Strengths: + Learning space-time correspondence is an important topic in computer vision which would be useful for many downstream recognition tasks. Self-supervised learning is highly necessary as manual annotation is costly and infeasible. + The idea of soft tracking on patches, and indirect supervision with only the final targets are elegant, and the proposed method is simple yet effective compared with the baseline methods, which I believe is a main strength of this paper, and make the idea potentially generalizable to other relevant tasks. + The authors provided rich visualizations and analysis of the results. The ablations on edge dropout rate and especially on path length are important to understand the behavior of the proposed algorithm.

Weaknesses: - Some important analysis are missing: for example, what are the typical failure modes of the proposed method? What would happen if an object moves out of camera, or there are textureless patches (e.g. sky, water) that are confusing to learn from? Could the visual encoder learn to implicitly encode relative spatial location in each frame and use that as a shortcut? If so how to avoid it? - I found the interpretation of "contrastive learning with latent views" in section 2 a bit confusing: on one hand, the "views" presented in this paper are not latent, but well-defined visual patches on different frames; on the other, it's unclear what properties the representations of the latent views need to have. For example, when the two views have the same representations, \mathcal{L}_{contrast} can be effectively minimized without capturing the semantics. It would be great if the authors could further elaborate on this interpretation. - Why choose 7x7 as the training patch size? What would be the effect on performance and speed by increasing or decreasing this patch size? In Figure 4, the propagated masks seem quite high-resolution. How was this achieved?

Correctness: The empirical methodology appears to be correct to me, I'm not sure on the latent view interpretation as outlined in section 2.

Clarity: Yes, the paper is very well written.

Relation to Prior Work: Mostly.
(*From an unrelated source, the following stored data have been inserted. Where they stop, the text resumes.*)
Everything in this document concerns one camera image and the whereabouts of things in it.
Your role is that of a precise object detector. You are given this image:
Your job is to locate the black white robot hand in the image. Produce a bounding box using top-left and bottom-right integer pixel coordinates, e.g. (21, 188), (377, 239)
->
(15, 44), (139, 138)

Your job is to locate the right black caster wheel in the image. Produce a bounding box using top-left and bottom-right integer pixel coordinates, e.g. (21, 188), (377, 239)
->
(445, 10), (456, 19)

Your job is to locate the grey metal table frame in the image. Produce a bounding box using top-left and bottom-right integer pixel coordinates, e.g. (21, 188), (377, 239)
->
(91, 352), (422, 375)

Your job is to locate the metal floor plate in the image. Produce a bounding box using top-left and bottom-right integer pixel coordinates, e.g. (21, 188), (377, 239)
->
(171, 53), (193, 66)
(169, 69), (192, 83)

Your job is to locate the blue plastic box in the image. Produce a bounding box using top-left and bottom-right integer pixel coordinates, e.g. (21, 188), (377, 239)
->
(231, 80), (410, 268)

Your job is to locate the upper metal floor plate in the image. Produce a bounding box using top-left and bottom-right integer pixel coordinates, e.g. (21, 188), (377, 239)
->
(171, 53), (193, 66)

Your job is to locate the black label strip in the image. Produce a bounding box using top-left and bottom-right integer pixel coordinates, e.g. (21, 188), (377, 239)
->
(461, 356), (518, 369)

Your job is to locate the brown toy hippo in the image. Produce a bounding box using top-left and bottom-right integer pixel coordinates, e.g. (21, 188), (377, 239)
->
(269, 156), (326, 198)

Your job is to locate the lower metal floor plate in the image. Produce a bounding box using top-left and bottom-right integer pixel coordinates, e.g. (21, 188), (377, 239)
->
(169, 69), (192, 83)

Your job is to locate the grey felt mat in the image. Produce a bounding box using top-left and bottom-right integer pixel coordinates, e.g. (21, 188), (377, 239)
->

It would be beneficial to the readers if relevant work on attention and graph neural networks are discussed.

Reproducibility: Yes

Additional Feedback:

Review 2

Summary and Contributions: This paper proposed a video-based self-supervised visual representation learning framework that casts a video as a spatio-temporal graph and contrastively predicts cycle-consistent paths of correspondence according to the mechanism of the random walk. In this graph, nodes are patches sampled in each frame and the edges are affinities between nodes of neighboring frames. Cycle-consistency unrolls the video as a palindrome, and it gives rich self-supervisory signals that each patch in the starting frame will have positive paths that terminate at the same patch at the ending frame of the palindrome, while leaves the paths terminate at other patches as the negative samples. The proposed method, in comparison to existing self-supervised methods that learn discriminative correspondences, considers all patchs and all paths simultaneously, making the learned representation more effective for a variety of correspondence tasks. The proposed method is simple but elegant, and scales effectively when trained with longer lengths of random walks.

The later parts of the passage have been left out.